Description of the task » In this exercise, print only the lines of the records below from the one with "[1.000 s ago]" through the one with "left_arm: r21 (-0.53", inclusive. Pictures are not part of the copy.

Exercise data »
********
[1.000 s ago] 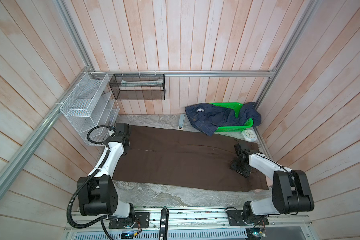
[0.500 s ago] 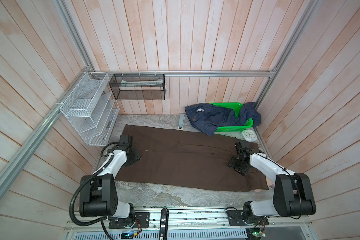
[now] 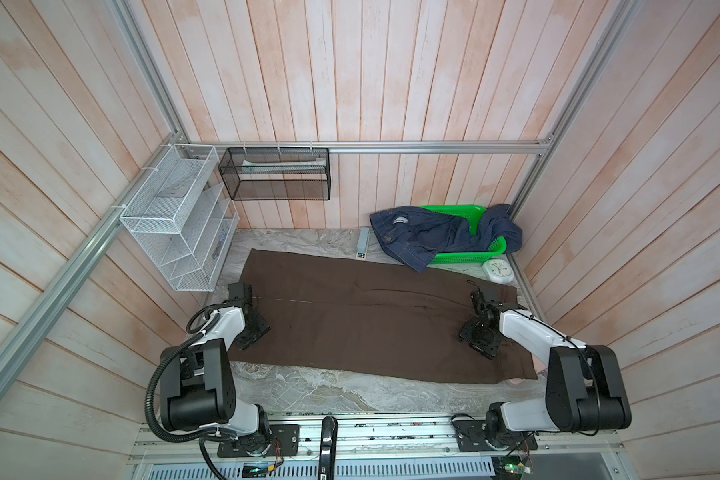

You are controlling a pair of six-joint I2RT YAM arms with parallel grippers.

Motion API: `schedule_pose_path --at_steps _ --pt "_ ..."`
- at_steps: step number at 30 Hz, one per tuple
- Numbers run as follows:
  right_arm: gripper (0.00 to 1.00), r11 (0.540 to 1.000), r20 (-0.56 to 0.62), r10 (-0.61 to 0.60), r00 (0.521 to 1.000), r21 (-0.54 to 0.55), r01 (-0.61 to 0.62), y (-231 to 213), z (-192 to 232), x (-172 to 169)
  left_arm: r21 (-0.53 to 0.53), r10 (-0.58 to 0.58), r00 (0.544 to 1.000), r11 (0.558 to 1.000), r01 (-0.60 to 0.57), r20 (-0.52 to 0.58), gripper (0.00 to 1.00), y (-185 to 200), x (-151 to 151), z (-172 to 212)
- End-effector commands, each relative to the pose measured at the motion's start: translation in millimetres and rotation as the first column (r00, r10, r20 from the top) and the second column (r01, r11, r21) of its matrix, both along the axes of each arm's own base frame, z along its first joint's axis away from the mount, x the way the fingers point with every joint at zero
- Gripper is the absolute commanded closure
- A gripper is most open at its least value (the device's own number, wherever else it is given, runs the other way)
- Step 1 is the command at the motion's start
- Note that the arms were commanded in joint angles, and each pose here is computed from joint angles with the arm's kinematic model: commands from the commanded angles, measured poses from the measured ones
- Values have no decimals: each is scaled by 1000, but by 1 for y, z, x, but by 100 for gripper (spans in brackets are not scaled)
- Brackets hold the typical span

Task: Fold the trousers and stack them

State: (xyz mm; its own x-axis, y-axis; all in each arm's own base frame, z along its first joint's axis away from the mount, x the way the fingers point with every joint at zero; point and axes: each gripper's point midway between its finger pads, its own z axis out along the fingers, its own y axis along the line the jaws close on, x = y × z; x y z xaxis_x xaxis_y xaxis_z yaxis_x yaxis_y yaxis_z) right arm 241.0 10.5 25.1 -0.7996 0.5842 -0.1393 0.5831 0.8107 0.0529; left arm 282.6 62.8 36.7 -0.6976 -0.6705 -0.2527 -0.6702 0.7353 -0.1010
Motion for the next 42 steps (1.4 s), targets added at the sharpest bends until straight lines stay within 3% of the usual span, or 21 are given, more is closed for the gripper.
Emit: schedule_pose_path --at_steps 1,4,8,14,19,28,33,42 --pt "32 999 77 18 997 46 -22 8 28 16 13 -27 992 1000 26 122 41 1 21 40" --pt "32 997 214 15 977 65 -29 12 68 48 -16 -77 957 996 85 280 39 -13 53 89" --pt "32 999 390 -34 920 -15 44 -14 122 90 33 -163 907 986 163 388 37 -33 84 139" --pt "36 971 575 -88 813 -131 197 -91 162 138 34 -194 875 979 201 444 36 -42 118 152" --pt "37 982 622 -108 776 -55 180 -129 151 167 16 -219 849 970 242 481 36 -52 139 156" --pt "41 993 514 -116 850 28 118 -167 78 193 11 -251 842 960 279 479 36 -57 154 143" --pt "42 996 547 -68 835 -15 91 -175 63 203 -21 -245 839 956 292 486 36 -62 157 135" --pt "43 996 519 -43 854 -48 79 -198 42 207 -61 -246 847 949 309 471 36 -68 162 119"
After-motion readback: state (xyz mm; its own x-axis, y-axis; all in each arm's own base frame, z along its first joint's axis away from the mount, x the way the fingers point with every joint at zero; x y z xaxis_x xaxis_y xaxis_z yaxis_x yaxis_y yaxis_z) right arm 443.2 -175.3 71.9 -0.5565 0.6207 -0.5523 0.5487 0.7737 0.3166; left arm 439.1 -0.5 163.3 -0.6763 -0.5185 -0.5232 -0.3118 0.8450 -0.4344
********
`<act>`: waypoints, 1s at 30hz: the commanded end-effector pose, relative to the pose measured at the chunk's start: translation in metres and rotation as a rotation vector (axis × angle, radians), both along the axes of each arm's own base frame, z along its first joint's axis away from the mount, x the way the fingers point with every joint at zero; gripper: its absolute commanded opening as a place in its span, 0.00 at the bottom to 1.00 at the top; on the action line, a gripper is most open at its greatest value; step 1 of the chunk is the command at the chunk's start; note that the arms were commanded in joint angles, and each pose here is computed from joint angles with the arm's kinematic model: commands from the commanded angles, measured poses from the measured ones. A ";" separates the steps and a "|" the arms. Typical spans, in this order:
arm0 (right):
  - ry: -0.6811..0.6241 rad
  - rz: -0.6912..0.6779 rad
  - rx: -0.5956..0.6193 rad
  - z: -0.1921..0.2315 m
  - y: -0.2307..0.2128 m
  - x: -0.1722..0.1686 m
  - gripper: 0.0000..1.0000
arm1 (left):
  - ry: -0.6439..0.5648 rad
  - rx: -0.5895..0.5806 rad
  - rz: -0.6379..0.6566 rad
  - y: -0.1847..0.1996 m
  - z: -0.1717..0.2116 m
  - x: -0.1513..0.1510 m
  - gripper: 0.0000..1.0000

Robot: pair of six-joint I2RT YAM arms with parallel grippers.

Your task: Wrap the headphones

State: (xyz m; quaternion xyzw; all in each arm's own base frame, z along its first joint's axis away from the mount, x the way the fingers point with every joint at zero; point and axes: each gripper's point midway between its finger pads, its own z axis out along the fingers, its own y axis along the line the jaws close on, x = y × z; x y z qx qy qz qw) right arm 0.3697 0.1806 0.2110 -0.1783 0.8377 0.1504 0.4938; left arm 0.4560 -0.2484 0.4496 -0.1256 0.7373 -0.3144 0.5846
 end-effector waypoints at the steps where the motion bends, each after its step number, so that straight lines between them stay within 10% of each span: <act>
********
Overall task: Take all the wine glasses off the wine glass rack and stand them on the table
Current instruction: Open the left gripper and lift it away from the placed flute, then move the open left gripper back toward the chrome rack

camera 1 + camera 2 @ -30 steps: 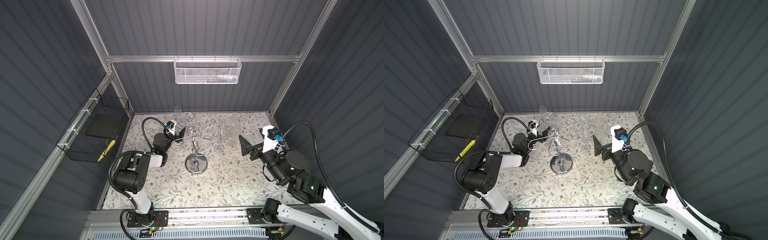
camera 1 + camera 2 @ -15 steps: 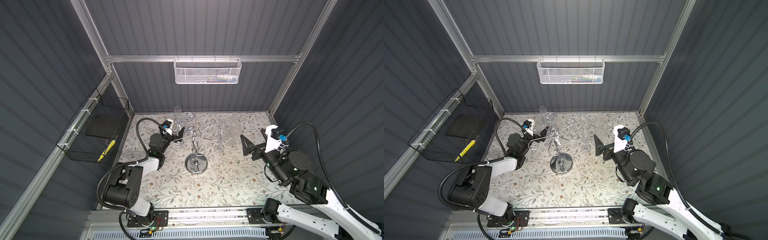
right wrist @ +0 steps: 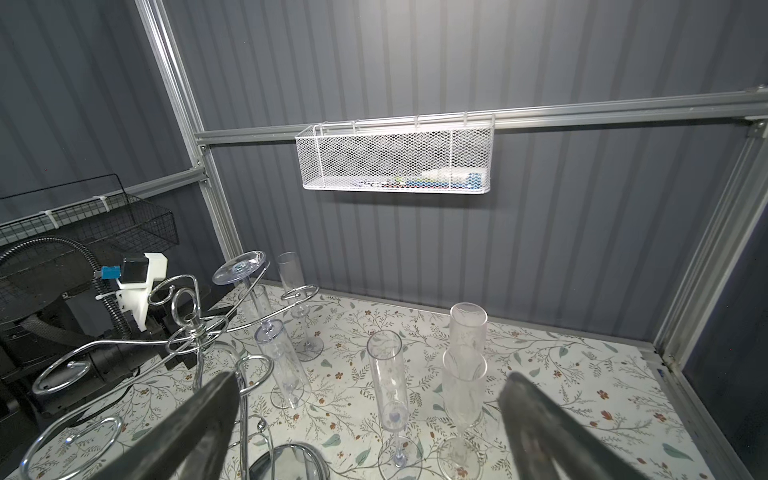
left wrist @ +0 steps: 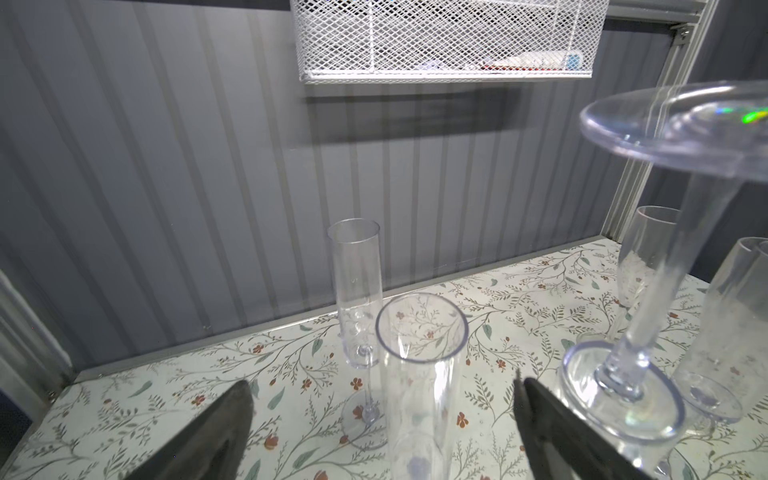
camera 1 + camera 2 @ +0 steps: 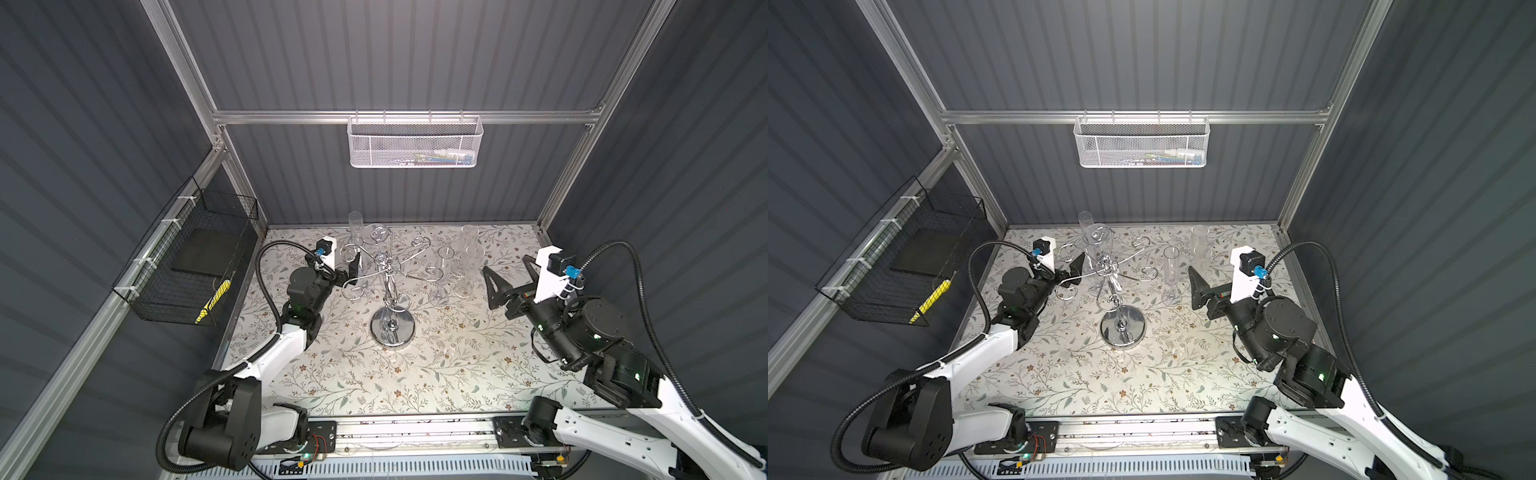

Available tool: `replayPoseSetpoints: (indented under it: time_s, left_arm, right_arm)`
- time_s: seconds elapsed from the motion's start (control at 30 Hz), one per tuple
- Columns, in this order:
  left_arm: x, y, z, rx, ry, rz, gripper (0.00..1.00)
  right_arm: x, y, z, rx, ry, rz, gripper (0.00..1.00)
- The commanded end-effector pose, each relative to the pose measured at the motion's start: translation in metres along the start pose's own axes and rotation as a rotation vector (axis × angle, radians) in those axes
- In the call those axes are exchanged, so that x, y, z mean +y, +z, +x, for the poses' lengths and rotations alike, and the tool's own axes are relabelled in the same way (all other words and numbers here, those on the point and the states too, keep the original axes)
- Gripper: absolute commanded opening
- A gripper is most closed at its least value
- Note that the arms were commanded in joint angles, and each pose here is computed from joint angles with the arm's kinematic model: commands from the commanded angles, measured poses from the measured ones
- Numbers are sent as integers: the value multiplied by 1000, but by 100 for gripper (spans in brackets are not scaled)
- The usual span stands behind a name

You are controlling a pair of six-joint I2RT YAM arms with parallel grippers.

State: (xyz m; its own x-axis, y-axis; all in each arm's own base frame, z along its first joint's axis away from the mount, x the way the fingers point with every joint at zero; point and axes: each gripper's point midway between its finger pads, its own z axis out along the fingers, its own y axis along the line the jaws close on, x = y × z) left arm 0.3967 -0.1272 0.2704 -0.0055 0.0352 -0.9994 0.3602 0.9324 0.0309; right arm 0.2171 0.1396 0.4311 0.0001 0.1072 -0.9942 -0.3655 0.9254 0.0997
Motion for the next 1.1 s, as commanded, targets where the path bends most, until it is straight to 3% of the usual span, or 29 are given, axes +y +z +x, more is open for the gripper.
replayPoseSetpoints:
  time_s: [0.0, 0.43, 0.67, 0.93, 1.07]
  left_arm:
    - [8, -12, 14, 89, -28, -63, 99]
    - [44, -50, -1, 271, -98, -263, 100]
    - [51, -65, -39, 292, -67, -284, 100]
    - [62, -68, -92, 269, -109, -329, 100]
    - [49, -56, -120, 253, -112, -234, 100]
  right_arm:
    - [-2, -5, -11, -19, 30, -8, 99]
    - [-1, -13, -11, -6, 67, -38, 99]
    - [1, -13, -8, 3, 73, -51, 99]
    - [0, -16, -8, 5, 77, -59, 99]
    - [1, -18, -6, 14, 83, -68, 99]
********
Written answer »
[1.000 s ago] 
[0.500 s ago] 
[now] 

You are controlling a pair of six-joint I2RT YAM arms with parallel grippers.

Motion API: `schedule_pose_path --at_steps _ --pt "_ ..."`
- at_steps: step number at 30 Hz, one per tuple
- Numbers run as follows:
  right_arm: gripper (0.00 to 1.00), r11 (0.540 to 1.000), r20 (-0.56 to 0.62), r10 (-0.61 to 0.60), r00 (0.521 to 1.000), r21 (-0.54 to 0.55), r01 (-0.61 to 0.62), y (-231 to 213), z (-192 to 232), x (-172 to 169)
  left_arm: r21 (-0.53 to 0.53), r10 (-0.58 to 0.58), r00 (0.544 to 1.000), r11 (0.558 to 1.000), r01 (-0.60 to 0.57), r20 (-0.52 to 0.58), gripper (0.00 to 1.00), y (-185 to 200), x (-151 to 151), z (-172 to 212)

What this exercise required has been given in full.